Work instructions: Repeat the span of the entries below that starts at the line with "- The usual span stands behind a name" and ends at the line with "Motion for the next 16", nothing more. Skip the pictures.

(Data extracted from a collection)

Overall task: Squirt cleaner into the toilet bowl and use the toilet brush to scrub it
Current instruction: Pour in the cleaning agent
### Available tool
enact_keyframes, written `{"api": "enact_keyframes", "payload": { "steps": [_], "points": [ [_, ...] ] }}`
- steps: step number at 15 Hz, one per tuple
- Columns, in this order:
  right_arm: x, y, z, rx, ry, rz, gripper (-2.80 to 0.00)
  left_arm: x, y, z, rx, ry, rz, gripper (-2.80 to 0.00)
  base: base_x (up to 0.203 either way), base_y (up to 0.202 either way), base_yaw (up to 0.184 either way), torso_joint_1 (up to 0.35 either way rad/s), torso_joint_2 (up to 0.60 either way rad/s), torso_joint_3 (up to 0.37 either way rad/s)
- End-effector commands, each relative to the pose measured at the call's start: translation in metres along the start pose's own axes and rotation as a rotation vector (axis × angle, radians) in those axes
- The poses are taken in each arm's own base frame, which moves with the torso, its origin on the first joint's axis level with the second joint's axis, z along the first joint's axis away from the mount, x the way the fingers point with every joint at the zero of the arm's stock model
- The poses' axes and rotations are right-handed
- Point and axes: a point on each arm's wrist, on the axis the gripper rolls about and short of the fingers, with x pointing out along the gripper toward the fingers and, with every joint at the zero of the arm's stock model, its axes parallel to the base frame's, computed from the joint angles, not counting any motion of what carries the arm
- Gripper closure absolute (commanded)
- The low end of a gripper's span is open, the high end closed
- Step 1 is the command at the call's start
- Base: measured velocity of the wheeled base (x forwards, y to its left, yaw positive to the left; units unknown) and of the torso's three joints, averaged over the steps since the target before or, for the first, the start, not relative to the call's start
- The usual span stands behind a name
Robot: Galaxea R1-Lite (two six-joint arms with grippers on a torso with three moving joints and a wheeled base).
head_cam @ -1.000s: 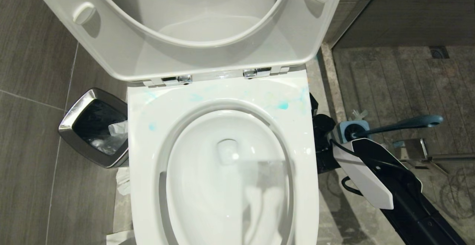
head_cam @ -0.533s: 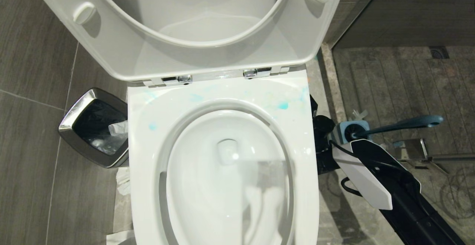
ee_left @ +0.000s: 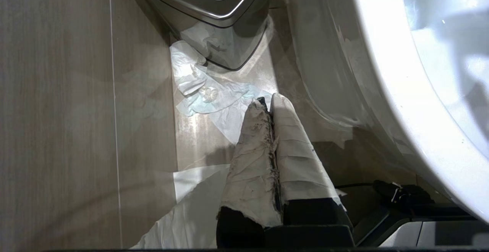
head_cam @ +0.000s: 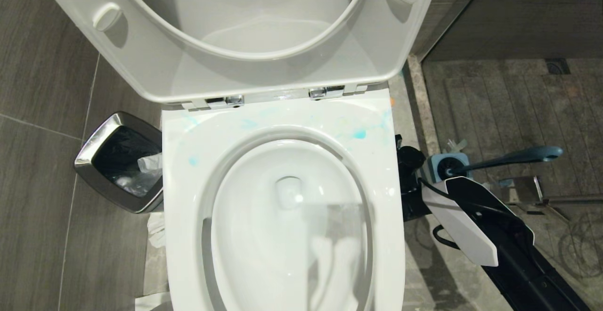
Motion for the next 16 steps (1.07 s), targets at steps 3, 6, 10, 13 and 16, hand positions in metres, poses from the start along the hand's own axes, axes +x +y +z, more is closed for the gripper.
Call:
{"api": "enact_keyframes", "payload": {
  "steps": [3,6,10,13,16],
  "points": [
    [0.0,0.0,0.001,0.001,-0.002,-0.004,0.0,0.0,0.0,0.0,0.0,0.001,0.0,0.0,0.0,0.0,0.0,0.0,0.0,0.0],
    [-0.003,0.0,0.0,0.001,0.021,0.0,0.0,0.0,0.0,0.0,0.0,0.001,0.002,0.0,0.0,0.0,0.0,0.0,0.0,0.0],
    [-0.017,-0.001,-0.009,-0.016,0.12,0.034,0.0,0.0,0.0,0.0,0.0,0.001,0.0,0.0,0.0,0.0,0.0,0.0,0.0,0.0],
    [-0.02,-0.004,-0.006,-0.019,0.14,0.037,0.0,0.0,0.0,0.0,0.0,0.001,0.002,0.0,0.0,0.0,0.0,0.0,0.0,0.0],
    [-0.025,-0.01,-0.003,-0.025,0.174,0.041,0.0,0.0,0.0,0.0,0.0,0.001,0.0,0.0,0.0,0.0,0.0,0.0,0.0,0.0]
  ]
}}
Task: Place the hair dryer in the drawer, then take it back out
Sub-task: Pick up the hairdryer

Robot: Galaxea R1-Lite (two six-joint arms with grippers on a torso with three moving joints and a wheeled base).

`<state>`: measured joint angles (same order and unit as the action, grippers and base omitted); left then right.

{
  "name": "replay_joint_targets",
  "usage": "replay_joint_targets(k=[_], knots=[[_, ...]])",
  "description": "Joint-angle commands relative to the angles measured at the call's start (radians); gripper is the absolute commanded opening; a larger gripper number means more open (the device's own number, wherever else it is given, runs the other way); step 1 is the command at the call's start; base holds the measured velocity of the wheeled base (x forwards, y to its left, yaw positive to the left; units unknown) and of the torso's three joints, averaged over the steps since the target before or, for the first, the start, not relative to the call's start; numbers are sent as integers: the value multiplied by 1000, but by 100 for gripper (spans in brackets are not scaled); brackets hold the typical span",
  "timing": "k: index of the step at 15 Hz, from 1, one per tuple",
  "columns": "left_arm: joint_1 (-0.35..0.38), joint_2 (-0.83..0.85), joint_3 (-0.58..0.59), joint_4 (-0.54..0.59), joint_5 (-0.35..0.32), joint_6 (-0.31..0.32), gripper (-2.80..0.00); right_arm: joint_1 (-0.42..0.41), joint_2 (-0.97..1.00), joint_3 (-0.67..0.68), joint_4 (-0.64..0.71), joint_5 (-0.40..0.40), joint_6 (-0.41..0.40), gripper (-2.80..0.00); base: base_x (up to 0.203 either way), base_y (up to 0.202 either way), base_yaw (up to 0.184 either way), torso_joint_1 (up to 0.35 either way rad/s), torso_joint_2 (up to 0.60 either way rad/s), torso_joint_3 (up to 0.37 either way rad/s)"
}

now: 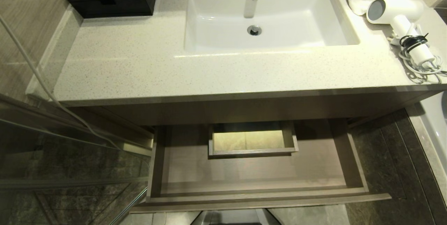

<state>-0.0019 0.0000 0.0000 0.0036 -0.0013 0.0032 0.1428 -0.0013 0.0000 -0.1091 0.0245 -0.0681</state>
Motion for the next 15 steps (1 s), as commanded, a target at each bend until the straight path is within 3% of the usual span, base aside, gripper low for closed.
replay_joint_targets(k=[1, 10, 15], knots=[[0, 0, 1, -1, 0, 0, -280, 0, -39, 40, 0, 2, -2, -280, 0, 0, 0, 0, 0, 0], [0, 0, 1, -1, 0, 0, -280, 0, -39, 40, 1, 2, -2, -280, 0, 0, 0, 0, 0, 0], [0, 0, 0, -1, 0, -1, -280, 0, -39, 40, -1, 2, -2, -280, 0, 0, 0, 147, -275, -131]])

Your response:
- The usual span stands behind a name
Robot: Galaxea R1-Lite (two six-joint arms with grippers on a torso with three moving joints and a wheeled base).
head_cam @ -1.000s: 
head_cam @ -0.533s: 
ee_left @ +0.000s: 
head_cam @ +0.000s: 
Motion for the next 16 steps (1.07 s), targets at steps 3, 6, 10, 13 and 16, hand positions in metres, poses from the start along the hand's own axes, axes +x +y +z, more is closed for the gripper.

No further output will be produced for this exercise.